EXERCISE DESCRIPTION:
Below are some entries. Count how many of their lines include "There", then give that number only.
──────── PROVIDED MATERIAL
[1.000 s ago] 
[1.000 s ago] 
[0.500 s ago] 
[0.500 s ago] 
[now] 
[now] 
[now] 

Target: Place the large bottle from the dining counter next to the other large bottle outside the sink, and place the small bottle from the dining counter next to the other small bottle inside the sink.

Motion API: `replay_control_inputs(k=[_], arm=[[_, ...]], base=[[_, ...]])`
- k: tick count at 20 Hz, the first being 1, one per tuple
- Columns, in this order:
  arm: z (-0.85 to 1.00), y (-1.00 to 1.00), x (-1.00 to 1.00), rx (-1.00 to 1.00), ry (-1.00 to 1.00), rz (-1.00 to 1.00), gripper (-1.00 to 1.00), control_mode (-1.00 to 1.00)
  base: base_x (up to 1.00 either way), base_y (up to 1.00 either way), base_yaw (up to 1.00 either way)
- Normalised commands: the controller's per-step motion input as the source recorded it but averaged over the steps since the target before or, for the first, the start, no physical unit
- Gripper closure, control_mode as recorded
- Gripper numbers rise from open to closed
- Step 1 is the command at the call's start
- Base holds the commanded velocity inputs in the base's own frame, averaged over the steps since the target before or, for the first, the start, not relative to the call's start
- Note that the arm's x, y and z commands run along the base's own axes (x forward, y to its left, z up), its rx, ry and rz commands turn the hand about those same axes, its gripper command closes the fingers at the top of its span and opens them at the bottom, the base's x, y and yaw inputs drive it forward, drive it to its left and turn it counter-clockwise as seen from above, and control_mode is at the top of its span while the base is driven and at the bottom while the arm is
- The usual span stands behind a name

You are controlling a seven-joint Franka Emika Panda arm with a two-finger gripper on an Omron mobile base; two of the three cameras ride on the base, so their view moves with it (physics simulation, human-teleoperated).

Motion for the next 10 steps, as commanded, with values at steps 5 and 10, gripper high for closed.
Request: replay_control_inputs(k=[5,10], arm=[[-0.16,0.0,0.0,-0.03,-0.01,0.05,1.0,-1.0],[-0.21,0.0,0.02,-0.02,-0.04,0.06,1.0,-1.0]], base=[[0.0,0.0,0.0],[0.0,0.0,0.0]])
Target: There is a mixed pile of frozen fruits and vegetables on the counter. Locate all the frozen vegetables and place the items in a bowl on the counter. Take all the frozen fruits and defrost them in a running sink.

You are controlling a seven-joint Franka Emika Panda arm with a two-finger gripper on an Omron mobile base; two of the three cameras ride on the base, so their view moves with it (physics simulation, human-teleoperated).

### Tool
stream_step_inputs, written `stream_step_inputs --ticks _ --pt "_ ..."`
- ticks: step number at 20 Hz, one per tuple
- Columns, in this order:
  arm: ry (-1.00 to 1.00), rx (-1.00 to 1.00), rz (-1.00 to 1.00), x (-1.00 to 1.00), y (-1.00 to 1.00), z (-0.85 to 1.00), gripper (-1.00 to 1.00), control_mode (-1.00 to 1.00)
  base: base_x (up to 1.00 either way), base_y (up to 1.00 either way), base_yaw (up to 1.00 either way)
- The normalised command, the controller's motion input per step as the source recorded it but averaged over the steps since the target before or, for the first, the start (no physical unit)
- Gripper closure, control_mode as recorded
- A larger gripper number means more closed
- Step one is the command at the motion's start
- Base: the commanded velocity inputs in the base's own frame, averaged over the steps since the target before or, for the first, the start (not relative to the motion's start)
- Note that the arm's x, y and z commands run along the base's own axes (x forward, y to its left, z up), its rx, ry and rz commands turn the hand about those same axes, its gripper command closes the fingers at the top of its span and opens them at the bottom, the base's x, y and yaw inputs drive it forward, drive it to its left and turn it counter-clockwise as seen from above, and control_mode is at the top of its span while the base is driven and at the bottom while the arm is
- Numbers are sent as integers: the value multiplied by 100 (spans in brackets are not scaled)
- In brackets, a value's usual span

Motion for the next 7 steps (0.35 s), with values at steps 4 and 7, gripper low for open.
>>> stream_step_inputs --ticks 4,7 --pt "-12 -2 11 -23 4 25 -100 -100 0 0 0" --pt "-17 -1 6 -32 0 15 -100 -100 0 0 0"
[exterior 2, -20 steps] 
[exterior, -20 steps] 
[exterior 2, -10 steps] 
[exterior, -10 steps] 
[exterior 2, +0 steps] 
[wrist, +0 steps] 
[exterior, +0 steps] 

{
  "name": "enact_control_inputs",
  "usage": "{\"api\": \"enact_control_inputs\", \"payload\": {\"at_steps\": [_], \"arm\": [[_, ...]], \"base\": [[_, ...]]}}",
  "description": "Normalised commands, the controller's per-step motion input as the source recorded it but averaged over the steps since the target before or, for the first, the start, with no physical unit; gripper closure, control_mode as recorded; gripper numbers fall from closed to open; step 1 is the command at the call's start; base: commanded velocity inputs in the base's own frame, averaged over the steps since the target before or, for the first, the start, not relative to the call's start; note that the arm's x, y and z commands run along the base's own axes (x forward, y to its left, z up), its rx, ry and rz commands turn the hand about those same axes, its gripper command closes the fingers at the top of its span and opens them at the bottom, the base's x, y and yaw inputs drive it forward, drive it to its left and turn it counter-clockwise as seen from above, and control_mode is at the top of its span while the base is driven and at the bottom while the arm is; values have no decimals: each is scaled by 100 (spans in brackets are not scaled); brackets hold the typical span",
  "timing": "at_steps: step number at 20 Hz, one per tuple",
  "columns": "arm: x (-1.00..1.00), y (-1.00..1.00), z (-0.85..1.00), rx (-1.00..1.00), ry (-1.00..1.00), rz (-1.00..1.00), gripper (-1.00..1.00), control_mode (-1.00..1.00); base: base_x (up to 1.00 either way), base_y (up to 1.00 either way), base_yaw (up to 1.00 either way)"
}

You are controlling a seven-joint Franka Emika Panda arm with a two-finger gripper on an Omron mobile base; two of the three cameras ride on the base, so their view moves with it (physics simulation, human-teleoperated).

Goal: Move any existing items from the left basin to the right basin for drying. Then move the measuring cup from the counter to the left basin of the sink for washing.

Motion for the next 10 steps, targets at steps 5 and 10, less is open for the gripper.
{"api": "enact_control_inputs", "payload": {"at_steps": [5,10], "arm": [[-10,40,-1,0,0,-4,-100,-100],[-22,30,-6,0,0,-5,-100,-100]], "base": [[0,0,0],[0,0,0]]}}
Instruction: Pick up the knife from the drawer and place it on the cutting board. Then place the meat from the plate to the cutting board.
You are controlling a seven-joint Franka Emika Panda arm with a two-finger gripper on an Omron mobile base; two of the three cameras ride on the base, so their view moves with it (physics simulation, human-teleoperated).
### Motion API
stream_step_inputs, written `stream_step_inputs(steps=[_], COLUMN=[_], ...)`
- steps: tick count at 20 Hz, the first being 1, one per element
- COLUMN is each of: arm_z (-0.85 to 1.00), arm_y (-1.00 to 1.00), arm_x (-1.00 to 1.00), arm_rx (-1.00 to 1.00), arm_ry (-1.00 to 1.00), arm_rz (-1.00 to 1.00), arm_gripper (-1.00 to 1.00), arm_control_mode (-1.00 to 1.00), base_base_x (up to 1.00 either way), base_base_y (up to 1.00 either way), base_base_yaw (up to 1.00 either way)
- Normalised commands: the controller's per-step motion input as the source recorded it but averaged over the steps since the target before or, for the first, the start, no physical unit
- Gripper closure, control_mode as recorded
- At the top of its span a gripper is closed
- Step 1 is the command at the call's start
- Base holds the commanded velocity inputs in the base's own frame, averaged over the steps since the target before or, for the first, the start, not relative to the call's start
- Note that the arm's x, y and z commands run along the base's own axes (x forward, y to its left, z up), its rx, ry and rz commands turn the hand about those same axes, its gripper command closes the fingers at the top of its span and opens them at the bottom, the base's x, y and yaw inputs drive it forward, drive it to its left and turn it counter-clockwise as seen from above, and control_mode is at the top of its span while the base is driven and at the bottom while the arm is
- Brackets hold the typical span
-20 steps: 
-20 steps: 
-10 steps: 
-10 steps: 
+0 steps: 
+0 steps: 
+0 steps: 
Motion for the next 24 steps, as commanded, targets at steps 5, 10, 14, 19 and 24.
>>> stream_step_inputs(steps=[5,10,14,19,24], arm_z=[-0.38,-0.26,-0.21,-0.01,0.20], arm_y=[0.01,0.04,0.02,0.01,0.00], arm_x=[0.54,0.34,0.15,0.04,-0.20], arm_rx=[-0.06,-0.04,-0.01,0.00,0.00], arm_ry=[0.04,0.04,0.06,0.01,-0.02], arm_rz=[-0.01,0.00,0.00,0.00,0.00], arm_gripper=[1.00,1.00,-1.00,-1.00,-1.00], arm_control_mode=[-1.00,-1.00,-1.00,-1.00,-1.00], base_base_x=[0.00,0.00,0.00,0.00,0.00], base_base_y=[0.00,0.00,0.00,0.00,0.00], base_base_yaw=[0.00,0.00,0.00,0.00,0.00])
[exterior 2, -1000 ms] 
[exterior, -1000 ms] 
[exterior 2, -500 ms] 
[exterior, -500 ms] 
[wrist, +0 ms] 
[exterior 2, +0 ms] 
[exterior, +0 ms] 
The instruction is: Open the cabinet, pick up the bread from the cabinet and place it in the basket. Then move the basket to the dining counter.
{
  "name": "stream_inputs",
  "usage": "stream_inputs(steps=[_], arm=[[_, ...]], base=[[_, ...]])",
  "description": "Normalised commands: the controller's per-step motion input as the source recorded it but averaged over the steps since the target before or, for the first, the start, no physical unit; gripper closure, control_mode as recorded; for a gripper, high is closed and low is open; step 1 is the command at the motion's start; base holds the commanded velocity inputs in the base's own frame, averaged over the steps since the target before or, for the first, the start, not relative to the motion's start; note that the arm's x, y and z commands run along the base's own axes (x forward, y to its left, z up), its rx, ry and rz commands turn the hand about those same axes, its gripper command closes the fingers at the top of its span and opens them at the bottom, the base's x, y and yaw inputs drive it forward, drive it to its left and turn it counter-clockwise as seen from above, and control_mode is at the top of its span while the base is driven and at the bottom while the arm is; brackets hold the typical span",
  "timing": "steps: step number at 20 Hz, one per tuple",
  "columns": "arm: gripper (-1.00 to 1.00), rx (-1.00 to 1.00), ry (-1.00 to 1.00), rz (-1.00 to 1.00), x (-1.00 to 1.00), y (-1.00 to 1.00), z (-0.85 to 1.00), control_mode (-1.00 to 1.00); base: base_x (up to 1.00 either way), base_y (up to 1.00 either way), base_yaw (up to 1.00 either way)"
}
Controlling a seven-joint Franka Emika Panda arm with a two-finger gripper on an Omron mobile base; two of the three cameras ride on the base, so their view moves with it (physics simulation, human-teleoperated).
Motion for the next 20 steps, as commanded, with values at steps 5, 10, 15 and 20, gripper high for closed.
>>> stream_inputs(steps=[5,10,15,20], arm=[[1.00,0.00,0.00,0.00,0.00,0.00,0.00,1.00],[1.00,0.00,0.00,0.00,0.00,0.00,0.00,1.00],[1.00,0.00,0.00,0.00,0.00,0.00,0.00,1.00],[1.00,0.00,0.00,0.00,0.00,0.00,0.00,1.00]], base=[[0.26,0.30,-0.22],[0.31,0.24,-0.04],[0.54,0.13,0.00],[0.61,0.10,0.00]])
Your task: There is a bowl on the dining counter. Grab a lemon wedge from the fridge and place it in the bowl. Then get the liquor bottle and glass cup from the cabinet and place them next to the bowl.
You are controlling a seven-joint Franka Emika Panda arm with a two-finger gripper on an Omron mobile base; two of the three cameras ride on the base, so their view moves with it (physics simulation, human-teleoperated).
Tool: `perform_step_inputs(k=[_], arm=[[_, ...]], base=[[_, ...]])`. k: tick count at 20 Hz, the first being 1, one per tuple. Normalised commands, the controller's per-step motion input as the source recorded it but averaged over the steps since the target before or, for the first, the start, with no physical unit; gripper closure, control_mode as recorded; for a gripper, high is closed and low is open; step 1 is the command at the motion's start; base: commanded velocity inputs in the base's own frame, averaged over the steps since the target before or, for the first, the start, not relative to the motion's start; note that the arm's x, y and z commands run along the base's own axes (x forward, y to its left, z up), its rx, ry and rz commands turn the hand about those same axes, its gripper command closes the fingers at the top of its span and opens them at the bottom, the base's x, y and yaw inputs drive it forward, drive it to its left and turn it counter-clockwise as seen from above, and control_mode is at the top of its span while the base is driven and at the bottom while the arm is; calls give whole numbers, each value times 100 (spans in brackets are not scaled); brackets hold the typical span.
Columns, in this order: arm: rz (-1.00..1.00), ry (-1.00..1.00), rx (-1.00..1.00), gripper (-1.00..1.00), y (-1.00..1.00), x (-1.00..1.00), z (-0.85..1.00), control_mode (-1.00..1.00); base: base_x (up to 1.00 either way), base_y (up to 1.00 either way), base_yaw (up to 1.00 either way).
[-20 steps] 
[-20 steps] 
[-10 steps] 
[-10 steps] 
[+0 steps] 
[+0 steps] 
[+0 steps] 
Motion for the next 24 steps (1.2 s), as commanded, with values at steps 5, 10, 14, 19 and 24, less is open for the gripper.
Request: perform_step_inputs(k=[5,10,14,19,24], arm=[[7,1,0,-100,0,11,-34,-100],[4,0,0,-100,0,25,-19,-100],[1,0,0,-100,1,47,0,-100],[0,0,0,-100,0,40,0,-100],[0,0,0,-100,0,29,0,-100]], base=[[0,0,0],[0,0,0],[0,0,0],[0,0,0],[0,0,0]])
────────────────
ANSWER AREA:
2